Are You Bot or Not?
Posted by TestOut Staff on
The number of followers that a person has on Twitter is widely seen as being a measure of the number of followers that a person has on Twitter. It's true that people impute value of varying degrees and types to the number of mostly anonymous, largely faceless people who are represented by that 101M (if you're Barack Obama), or 4.84M (if you're Stephen King), or 11K (if you're some rando who goes by "@TestOutCE" — weird, huh?), or whatever it is.
Yet what does any of us, person or corporation, really get out of the number on that Twitter bar? "Exposure," maybe, if you actually believe that every individual follower checks faithfully, hour after hour, to see what you said, or who you retweeted. "Connection," perhaps, if knowing that hundreds of people you've never met (and, let's face it, almost certainly never will meet) added you to their feed once, possibly for no other reason than the vain hope of a "follow back."

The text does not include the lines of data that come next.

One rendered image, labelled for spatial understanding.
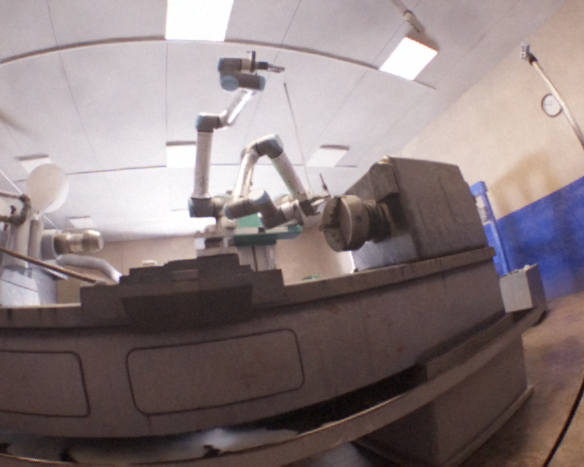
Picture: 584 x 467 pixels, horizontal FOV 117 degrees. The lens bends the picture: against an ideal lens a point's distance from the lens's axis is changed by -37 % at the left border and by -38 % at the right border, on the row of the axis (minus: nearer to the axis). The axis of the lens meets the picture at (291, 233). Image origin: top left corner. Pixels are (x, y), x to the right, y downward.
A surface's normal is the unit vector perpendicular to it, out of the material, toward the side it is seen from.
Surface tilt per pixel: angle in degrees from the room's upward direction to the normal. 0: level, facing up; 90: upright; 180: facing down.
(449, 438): 90
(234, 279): 90
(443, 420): 90
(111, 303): 90
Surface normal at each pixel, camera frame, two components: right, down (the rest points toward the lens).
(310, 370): 0.33, -0.32

This is today's "weird thing we're thinking about" (tomorrow it might be Bruce Greenwood, or possibly the not-endangered habitat of the yellow-bellied sapsucker) because a lot of people lost some followers on Thursday when the Twitter police cleaned out acres of digital dead wood by zotzing a bunch of bot accounts. The bot-zotzing resulted in a flurry of news articles comparing famous people and entities and noting who did (or didn't) lose followers.

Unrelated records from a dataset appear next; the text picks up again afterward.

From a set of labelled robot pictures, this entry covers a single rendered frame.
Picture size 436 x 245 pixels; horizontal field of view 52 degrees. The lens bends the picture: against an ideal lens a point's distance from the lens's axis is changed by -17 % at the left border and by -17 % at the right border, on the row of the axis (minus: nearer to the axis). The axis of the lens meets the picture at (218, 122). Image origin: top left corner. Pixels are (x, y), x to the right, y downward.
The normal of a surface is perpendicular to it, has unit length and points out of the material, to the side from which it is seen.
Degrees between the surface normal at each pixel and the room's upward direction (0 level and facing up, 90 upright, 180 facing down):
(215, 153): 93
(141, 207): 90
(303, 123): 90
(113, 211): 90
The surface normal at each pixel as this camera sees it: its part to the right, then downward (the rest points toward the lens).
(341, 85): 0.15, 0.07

Guess what? Not only does no one care, but it doesn't really even matter. Because everyone is using Snapchat and Instagram now? No. Because there are more important things in life to measure your self-worth by than whether many, or just a few strangers may have glimpsed random snippets of your daily doings. Take getting a certification. A certification shows that you not only invested time, effort, and emotion into making yourself a better you, but that it worked.

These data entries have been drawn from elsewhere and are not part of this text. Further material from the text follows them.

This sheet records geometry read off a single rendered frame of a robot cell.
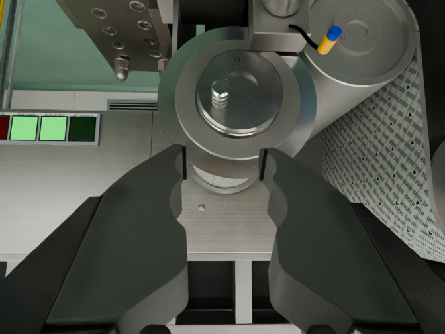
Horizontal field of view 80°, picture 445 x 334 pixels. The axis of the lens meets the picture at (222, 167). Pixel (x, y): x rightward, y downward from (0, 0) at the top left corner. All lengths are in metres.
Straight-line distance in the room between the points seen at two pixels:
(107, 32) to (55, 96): 3.03
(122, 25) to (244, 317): 0.60
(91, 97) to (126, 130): 2.82
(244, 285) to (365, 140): 0.37
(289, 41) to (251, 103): 0.07
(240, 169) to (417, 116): 0.18
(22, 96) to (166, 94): 3.56
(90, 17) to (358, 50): 0.43
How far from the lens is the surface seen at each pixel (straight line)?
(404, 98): 0.35
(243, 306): 0.61
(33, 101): 3.71
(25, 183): 0.69
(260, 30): 0.25
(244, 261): 0.58
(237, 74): 0.25
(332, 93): 0.31
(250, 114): 0.23
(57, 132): 0.66
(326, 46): 0.22
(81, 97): 3.47
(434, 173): 0.32
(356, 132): 0.42
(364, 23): 0.33
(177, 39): 0.29
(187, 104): 0.25
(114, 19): 0.56
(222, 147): 0.24
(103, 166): 0.62
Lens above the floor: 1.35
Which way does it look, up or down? 9 degrees down
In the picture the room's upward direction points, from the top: 180 degrees counter-clockwise

A certification shows that you learned something. It's an indicator of real-world skills that can help you interface with technology, whether simply to better your digital surroundings and enhance your comprehension of the increasingly electronic environment we all share, or to get a job and build a career. It doesn't materially enrich your life to be more (or less) popular with a flock of strangers. Certification makes you stronger, smarter, and more capable.